## Aim of the task
Please tally the lines in the material below that contain the word "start", and give the count only.

## Input data
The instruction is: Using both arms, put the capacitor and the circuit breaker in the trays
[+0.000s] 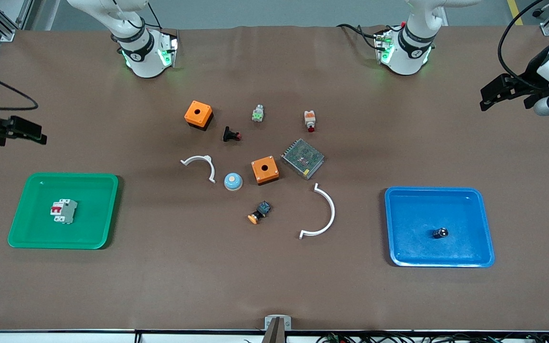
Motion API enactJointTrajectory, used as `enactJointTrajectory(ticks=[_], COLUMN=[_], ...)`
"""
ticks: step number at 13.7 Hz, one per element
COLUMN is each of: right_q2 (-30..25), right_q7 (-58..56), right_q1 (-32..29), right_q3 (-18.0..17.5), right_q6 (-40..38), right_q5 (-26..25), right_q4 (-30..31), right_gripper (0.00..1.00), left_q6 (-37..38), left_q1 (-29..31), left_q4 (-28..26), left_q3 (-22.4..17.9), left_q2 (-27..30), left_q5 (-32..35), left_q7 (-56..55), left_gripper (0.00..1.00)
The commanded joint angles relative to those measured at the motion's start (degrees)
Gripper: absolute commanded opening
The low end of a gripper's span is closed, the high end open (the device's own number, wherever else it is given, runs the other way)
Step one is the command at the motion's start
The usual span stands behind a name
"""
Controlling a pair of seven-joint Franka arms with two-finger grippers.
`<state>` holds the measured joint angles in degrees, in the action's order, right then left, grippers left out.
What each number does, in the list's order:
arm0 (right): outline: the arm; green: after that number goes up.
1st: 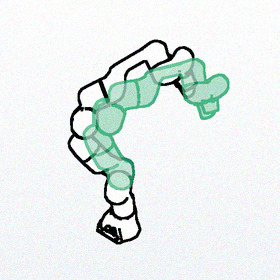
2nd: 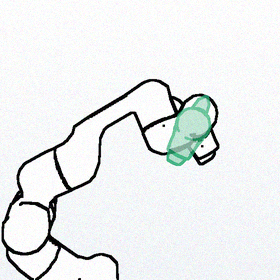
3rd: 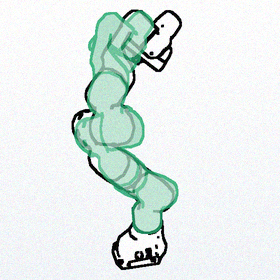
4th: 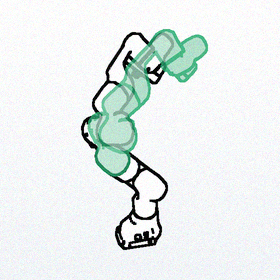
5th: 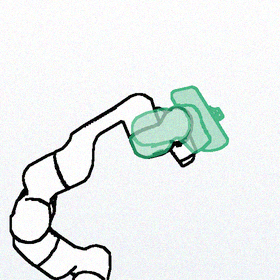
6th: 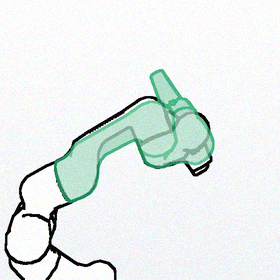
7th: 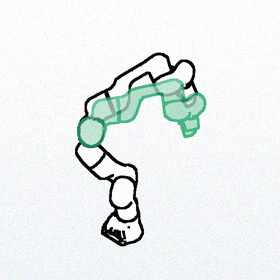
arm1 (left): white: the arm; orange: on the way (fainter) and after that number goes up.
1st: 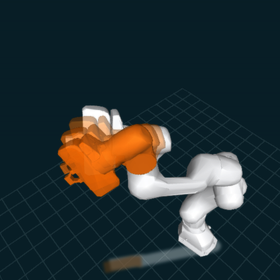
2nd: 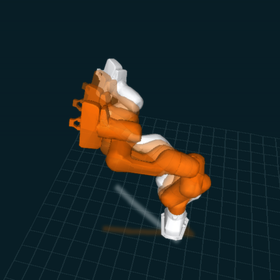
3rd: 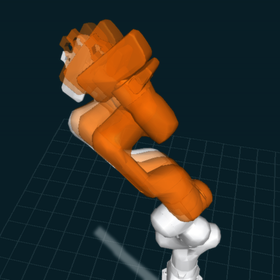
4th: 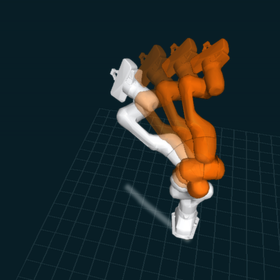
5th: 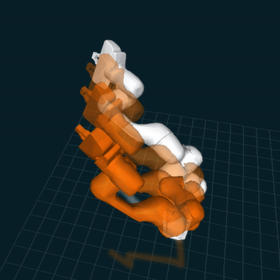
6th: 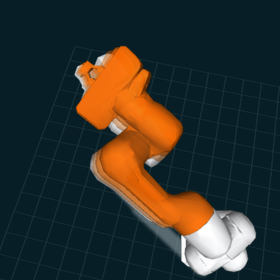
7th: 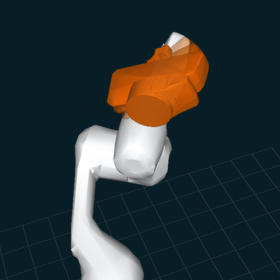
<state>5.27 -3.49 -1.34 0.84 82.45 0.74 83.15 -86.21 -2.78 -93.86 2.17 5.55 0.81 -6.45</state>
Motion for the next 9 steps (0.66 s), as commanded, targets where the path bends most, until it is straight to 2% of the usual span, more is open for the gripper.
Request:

## Completed exercise
2